__ASSIGNMENT__
Repeat the whole listing, keeping every word and every line intact.
####
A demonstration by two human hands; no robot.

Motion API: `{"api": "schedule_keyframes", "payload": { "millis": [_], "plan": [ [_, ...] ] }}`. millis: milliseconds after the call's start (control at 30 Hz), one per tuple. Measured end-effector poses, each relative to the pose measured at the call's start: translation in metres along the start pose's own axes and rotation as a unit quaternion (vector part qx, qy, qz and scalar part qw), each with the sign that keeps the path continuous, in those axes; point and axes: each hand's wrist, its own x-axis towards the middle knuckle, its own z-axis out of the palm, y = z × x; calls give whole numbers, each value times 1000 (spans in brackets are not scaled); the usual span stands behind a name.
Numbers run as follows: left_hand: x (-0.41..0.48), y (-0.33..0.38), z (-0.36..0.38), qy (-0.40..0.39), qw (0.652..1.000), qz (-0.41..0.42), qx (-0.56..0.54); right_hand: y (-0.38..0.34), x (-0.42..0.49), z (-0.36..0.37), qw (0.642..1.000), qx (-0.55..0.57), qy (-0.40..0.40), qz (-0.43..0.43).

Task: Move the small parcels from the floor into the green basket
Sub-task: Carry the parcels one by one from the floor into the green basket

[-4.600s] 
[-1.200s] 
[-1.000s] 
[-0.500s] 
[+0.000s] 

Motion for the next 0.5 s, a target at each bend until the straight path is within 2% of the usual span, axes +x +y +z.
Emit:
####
__OUTPUT OF THE TASK__
A demonstration by two human hands; no robot.

Motion API: `{"api": "schedule_keyframes", "payload": { "millis": [_], "plan": [ [_, ...] ] }}`. millis: milliseconds after the call's start (control at 30 Hz), one per tuple. Measured end-effector poses, each relative to the pose measured at the call's start: translation in metres along the start pose's own axes and rotation as a unit quaternion (vector part qx, qy, qz and scalar part qw), each with the sign that keeps the path continuous, in those axes; point and axes: each hand's wrist, its own x-axis towards the middle knuckle, its own z-axis out of the palm, y = z × x; calls give whole numbers, each value times 1000 (spans in brackets are not scaled); the usual span stands behind a name.
Numbers run as follows: left_hand: x (-0.41..0.48), y (-0.33..0.38), z (-0.36..0.38), qy (-0.40..0.39), qw (0.652..1.000), qz (-0.41..0.42), qx (-0.56..0.54); right_hand: y (-0.38..0.34), x (-0.42..0.49), z (-0.36..0.37), qw (0.642..1.000), qx (-0.55..0.57), qy (-0.40..0.40), qz (-0.43..0.43).

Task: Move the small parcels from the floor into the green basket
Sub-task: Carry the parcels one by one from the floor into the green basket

[-4.600s] 
[-1.200s] 
[-1.000s] 
[-0.500s] 
[+0.000s] 

Motion for the next 0.5 s, a target at each bend until the straight path is within 2% of the usual span, axes +x +y +z.
Emit:

Nothing else is part of this exercise.